A startup has just emerged from stealth mode, heralding its development and fabrication of a prototype superconducting processor for AI. The company, Extropic, recently closed a $14.1 million seed funding round, and claims it will achieve a goal of creating AI accelerators “that are many orders of magnitude faster and more energy efficient than digital processors (CPUs/GPUs/TPUs/FPGAs).” The firm, led by ex-Alphabet X quantum researcher Guillaume Verdon, has also published its “Litepaper” brief offering a tantalizing glimpse of the full-stack thermodynamic hardware platform it is building.

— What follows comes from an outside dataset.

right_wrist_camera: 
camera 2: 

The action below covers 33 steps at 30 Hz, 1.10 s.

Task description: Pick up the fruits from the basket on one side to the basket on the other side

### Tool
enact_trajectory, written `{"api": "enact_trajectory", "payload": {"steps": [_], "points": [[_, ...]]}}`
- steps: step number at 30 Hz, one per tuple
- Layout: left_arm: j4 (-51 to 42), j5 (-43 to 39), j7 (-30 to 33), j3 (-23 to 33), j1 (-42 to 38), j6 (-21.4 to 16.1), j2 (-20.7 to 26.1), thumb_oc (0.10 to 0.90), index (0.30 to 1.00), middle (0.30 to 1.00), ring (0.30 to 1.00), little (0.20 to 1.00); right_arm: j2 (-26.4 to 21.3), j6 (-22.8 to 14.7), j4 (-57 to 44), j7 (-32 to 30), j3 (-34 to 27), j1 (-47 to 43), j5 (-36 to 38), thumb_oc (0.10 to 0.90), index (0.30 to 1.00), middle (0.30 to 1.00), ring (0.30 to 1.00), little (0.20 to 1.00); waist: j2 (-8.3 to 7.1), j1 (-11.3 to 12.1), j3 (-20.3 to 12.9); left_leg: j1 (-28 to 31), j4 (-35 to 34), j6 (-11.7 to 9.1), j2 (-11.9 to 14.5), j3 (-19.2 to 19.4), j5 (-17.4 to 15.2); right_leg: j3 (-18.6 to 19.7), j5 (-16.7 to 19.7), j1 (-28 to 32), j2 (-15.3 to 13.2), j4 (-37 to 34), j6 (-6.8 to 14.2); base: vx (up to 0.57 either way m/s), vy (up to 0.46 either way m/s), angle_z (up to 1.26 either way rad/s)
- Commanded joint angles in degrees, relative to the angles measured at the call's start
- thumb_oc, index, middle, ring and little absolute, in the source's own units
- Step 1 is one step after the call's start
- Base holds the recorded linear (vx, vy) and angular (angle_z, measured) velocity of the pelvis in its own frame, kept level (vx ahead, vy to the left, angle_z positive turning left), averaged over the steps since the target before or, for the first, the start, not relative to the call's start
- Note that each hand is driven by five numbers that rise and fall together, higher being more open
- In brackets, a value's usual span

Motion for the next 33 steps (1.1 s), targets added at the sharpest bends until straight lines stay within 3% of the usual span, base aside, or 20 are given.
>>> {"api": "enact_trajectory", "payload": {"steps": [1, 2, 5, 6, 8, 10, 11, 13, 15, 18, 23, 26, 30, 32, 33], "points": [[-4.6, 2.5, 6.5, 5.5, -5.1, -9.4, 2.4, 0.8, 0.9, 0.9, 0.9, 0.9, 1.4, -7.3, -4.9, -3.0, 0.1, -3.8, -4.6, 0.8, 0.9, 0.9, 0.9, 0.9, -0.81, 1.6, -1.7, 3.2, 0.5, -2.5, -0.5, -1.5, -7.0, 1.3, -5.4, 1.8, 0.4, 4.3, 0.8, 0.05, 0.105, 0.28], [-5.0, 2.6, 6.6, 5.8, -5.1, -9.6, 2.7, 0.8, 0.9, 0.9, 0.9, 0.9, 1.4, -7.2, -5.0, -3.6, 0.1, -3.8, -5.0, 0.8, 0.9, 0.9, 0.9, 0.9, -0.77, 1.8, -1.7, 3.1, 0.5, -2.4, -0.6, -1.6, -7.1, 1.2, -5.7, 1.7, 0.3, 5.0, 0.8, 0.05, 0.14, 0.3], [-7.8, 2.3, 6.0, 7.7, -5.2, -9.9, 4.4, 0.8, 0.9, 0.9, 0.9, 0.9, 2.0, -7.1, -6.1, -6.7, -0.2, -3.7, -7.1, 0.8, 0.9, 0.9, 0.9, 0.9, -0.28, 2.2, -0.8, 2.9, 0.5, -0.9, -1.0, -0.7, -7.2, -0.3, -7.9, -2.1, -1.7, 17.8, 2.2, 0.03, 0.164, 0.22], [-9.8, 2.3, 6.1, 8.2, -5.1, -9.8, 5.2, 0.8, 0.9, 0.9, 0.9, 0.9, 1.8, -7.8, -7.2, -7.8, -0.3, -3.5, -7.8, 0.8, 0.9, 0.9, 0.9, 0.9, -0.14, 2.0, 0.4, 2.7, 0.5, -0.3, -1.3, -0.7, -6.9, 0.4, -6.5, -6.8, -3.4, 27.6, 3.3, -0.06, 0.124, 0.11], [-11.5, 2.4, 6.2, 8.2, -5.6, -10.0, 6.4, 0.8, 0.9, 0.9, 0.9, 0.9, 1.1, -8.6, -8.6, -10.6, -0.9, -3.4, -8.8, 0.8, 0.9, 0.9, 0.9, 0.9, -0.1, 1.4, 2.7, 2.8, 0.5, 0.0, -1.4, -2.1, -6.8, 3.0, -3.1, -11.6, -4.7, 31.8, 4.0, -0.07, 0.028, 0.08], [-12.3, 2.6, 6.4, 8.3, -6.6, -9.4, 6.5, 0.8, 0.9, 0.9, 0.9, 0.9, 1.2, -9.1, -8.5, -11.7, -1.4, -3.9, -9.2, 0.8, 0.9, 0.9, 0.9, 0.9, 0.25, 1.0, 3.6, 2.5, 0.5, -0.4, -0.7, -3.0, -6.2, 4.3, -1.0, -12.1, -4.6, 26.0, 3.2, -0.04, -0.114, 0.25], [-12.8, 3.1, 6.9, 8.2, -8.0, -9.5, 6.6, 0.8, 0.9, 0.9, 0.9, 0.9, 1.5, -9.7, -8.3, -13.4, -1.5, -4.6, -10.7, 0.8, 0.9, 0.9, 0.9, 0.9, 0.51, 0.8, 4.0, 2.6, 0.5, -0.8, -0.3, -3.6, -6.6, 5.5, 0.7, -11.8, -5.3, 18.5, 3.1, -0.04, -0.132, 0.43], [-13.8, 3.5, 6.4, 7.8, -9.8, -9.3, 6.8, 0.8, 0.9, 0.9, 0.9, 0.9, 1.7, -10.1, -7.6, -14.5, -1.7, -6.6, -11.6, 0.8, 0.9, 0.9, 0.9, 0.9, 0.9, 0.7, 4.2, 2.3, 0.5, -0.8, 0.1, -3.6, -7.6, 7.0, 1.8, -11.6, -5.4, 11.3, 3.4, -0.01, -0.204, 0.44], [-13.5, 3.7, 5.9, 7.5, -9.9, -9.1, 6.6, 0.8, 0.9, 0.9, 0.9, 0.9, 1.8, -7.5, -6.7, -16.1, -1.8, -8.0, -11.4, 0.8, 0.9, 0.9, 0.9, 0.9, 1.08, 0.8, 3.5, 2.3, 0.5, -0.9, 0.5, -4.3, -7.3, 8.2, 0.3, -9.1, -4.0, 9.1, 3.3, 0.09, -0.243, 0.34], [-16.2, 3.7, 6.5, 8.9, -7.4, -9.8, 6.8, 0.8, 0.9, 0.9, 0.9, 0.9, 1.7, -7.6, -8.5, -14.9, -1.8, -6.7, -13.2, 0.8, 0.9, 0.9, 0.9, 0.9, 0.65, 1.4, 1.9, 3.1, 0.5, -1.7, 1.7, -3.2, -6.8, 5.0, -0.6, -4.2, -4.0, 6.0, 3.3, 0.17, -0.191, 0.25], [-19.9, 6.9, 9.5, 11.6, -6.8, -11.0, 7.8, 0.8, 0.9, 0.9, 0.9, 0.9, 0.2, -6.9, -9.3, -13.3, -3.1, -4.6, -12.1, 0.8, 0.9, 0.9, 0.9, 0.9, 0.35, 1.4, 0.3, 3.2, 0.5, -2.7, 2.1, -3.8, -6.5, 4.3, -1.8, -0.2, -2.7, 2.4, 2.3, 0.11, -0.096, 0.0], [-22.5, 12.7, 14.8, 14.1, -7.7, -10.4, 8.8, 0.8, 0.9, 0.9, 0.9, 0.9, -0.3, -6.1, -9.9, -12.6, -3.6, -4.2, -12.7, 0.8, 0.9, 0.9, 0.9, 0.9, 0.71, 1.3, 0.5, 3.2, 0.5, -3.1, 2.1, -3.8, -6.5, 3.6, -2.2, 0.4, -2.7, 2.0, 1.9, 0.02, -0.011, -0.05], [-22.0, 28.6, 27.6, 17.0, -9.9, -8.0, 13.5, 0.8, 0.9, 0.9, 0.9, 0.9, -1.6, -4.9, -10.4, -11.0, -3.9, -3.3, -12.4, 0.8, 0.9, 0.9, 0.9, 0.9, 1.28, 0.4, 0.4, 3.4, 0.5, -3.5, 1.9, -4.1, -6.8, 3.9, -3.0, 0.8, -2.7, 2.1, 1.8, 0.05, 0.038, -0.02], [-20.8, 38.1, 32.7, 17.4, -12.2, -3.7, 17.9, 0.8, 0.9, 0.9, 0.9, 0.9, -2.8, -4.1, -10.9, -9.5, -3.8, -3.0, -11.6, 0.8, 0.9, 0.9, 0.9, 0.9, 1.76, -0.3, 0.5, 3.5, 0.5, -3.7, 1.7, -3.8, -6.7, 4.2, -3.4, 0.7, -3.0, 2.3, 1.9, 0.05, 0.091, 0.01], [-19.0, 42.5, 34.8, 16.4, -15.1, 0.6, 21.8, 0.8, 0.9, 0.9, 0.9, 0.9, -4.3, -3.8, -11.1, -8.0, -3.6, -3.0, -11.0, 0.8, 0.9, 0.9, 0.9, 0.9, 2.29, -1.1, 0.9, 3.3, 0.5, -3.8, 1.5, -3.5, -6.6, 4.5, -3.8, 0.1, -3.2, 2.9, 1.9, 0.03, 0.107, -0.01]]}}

Extropic argues that currently available digital processors are not a good match for AI acceleration. The paper introduces a novel probabilistic paradigm of computing that is said to be distanced from increasingly complex pristine digital computers in favor of something more ‘biological’ and ‘noisy’. Extropic’s prototype passive thermodynamic chips run the type of probabilistic algorithms used in AI physically, as a rapid and energy-efficient physics-based process. This makes them much more suitable for current AI algorithms than traditional computing processors, which rather unnaturally try to embrace probability and uncertainty – introducing inefficiency.
There are many more discussions about the science behind Extropic’s “revolutionary approach to AI acceleration through thermodynamic computing” in the paper. However, we were most interested to see the firm’s demo chip, to hear how it works, and what it can do. In the image above you can see a microscope image of one of the first Extropic chip neuron designs. These chips are said to be nano-fabricated from aluminum and run at low temperatures so they are superconducting.

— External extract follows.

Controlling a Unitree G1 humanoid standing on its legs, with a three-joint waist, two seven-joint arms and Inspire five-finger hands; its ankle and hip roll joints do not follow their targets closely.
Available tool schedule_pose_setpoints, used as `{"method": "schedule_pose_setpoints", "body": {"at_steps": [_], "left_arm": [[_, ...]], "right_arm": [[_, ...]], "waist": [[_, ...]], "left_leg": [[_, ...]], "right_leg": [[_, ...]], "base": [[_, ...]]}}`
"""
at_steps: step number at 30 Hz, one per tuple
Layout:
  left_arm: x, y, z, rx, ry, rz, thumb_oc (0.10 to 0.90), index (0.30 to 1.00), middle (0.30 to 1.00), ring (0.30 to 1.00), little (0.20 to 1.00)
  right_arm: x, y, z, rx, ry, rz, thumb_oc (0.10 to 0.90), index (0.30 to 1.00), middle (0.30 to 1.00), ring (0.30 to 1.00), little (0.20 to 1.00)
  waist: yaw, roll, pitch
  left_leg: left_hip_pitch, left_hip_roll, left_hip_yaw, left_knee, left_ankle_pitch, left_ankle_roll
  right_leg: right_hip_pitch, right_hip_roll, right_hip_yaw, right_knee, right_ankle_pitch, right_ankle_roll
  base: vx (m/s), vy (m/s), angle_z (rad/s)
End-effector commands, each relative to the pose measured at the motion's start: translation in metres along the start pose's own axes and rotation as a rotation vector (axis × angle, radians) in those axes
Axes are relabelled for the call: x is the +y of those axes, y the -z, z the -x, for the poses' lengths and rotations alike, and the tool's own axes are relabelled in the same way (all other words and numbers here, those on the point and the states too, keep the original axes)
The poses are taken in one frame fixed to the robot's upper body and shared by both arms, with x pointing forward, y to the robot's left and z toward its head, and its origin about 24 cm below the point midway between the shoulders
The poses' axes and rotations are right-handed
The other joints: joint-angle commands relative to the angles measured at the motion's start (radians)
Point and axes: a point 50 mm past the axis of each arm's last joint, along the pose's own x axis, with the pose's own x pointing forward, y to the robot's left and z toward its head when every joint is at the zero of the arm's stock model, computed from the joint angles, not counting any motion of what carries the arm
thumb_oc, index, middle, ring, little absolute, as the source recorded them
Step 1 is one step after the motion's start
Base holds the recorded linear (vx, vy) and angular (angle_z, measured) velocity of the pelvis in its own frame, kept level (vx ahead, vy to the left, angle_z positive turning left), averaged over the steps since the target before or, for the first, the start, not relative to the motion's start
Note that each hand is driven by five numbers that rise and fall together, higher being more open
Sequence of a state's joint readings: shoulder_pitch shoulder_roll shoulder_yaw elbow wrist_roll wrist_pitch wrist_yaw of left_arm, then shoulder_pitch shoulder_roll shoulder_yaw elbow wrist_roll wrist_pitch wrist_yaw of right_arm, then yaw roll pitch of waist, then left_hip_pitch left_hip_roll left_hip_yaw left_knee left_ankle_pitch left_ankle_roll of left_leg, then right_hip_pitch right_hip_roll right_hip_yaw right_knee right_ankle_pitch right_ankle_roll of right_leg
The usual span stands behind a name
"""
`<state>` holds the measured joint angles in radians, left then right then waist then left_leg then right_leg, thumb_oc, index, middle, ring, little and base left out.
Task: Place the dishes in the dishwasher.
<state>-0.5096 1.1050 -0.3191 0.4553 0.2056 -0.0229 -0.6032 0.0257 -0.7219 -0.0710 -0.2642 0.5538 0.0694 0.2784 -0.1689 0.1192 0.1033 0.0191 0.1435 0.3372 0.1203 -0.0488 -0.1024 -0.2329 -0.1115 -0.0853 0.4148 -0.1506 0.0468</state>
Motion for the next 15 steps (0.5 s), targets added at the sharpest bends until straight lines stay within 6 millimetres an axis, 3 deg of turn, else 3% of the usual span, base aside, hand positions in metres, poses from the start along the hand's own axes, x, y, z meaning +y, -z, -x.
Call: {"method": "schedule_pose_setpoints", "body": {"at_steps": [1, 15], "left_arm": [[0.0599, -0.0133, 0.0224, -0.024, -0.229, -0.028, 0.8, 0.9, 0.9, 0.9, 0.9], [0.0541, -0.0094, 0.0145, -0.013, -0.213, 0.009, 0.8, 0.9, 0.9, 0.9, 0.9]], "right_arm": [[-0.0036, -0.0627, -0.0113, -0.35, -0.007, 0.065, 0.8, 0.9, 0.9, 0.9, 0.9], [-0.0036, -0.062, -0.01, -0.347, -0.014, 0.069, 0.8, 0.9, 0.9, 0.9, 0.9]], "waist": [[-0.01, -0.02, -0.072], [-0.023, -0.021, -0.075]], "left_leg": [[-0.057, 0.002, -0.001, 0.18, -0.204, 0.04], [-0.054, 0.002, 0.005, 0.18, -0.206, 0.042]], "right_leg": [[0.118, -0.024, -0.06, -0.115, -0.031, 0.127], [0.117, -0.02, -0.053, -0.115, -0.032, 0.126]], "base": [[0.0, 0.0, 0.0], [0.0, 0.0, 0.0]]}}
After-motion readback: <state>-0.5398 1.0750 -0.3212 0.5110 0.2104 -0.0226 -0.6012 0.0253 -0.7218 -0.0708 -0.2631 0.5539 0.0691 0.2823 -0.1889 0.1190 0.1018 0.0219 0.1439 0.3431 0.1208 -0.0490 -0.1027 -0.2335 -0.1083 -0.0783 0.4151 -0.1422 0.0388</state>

You can see two Josephson Junctions highlighted in the photo, and these should be adept transistor-style components for the types of complex non-linear problems faced by AI. What we see is just a small processor building block that will be used alongside many other linear and non-linear neurons in larger supercomputing systems.
That all might sound highly ambitious, but Extropic is also readying semiconductor devices that operate at room temperature to extend its reach to a larger and more immediate market opportunity. These devices will use transistors in the place of the Josephson Junctions, sacrificing energy efficiency but enabling the possibility of a GPU-like expansion card. Besides the hardware, Extropic is busy with software that interprets the abstract specifications of Energy-Based Models (EBMs) to its processors.
Helping founder Verdon achieve the above-outlined goals is a team of experts with prior experience at companies like Alphabet, AWS, Meta, IBM, and Nvidia. Let’s hope we will hear more from Extropic in the near future.